Mendengar sebutan kata Allah swt, beringsut aku menjadi diam. Seolah aku membayangkan kematian di depan
mata.
Semua kaget atas
tingkahku yang aneh, langsung berjalan perlahan diantar oleh dua orang suster kembali
ke kamar dan membaringkan diri. Kondisi
kembali sunyi, suster telah usai memasang jarum impus ditanganku. Dan
menyuntikkan sesuatu hingga kumerasa ingin tertidur. Tak cukup hitungan jam aku
pun telah berada dalam alam bawah sadar.
***
Dari hasil ronsen, dokter
menyarankan agar secepatnya aku melakukan operasi. Degup jantung Fahmi semakin
cepat, karena ia hanya sendiri mendengarkan perintah dokter, untuk segera diberitahukan
pada orangtuaku lantaran kini mereka tak sadarkan diri.
“Tolong ya dek, segera
diberitau pada orangtuanya, karena ini harus cepat dilakukan.”
“Baik dok.”
Setelah orangtuaku
siuman, dengan pelan Fahmi mulai menceritakan perihal satu-satunya jalan
penyembuhanku. Tentunya tanpa didengar olehku.
“Ia harus operasi
sekarang juga om,” tutur Fahmi dengan pelan. Bibir terkatup, kaget, sedih,
bercampur menjadi satu menyelimuti tangis ibuku
“Hal ini harus
secepatnya kita beritahu Kailah om,”
tambah Fahmi
“Kaulah nak, yang memberitahukannya
kami betul-betul tak sanggup. Mengingat peristiwa semalam, mungkin ia sangat
benci pada kami.”
“Baik kalo begitu om.”
Dengan langkah pasti, Fahmi
mulai membuka pintu kamarku. Terasa dingin. Angin bertiup semakin kencan dari
cela-cela jendela, petir menyambar dan
hujan pun turun.
Dari balik pintu, aku
melihat Fahmi melangkah mendekatiku….Tepat di sampingku, ia mengusap keningku
yang tak lagi menunjukkan tanda kehidupan.
“Kailah…ayo bangun, aku
ingin memberi kabar baik tentang kesembuhanmu.” katanya sambil memegang erat tanganku
yang sangat dingin bagai es
membeku. Kini aku telah menjadi roh. Dirabanya denyut nadi dan jantung, rupanya tak
lagi bekerja seperti biasa.
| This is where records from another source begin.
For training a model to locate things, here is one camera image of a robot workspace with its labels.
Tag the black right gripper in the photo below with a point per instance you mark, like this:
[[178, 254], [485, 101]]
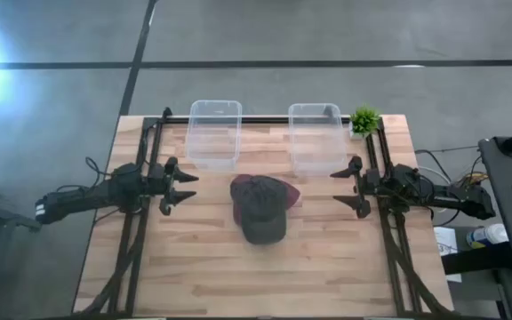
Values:
[[373, 182]]

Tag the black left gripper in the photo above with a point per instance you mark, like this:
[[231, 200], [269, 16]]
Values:
[[157, 180]]

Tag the black baseball cap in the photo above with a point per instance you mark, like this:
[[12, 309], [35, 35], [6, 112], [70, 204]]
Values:
[[262, 209]]

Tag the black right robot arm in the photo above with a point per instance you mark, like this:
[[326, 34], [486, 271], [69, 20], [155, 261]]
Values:
[[460, 200]]

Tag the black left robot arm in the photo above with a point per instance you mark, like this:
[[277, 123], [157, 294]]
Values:
[[82, 200]]

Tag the clear plastic bin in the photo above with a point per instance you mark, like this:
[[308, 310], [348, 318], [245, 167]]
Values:
[[317, 138], [213, 133]]

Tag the small green potted plant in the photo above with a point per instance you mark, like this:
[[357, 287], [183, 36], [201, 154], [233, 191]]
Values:
[[364, 120]]

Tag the white paper sheet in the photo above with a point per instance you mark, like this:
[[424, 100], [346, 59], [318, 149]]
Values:
[[447, 249]]

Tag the white blue bottle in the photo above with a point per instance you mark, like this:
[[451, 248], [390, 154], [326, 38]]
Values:
[[487, 235]]

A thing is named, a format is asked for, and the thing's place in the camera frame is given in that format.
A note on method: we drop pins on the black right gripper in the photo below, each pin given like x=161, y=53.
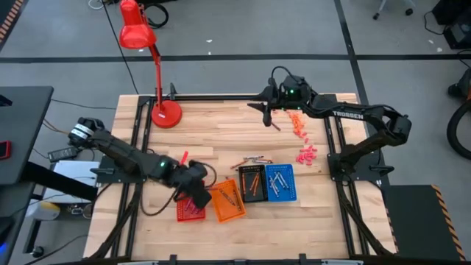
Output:
x=279, y=99

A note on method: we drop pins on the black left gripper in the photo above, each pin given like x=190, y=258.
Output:
x=192, y=176

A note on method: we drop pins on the purple crayon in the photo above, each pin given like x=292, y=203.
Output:
x=195, y=210
x=188, y=204

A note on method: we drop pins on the brown crayon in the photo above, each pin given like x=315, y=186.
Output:
x=237, y=200
x=227, y=197

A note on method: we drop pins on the red plastic basket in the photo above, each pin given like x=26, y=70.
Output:
x=184, y=217

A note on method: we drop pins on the orange plastic basket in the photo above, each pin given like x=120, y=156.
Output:
x=221, y=213

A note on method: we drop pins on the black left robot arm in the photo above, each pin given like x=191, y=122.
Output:
x=129, y=156

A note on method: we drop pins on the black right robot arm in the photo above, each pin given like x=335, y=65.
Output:
x=347, y=115

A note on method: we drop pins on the black plastic basket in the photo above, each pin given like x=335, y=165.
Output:
x=248, y=197

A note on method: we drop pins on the blue plastic basket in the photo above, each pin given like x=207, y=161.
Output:
x=290, y=193

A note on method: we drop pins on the clear safety glasses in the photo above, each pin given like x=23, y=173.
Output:
x=79, y=210

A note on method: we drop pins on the white flat box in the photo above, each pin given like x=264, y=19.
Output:
x=73, y=170

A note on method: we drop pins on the black power adapter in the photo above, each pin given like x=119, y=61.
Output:
x=60, y=154

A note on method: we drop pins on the red desk lamp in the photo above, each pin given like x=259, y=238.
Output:
x=136, y=33

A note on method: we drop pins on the yellow white round object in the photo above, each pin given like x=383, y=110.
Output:
x=44, y=210

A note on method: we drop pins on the office chair base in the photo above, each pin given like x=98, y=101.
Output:
x=409, y=12

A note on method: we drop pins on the black caster wheel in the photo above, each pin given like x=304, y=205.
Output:
x=37, y=251

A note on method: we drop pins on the black standing desk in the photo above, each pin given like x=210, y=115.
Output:
x=22, y=129

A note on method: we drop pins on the red phone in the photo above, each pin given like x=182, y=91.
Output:
x=3, y=149

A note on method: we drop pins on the large hazard striped black mat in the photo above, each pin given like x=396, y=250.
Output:
x=416, y=221

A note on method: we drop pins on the small black desk object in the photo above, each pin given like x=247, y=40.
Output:
x=4, y=100

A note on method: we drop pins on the black equipment box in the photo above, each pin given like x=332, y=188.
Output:
x=458, y=35

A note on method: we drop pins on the black equipment case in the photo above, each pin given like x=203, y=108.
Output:
x=452, y=9

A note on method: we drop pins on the small hazard striped mat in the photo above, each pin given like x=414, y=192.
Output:
x=5, y=9

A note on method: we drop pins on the black aluminium table frame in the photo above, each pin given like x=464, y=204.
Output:
x=206, y=97

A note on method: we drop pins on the black frame clamp lever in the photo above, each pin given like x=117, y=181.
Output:
x=172, y=91

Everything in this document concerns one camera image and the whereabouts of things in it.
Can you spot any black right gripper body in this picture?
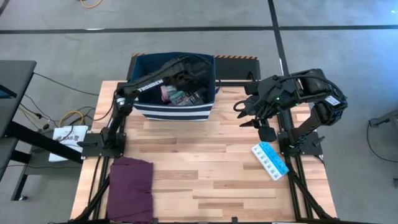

Secepatnya ia berlari memanggil dokter.
Setelah pemeriksaan
detak jantung dan denyut nadi dipergelangan tanganku. Dokter Ari menggelengkan
kepala. Kemudian menyelimuti jasadku dengan kain putih. Aku melihat Ibuku
histeris, tapi aku tak mampu untuk berbuat apa-apa untuk memeluknya. Ini adalah
takdir hidupku. Kini aku tak lagi takut akan darah, dan tak sendiri lagi karena
kini aku bersama Biyan adikku yang menemaniku hingga akhir waktu. “Selamat
jalan!”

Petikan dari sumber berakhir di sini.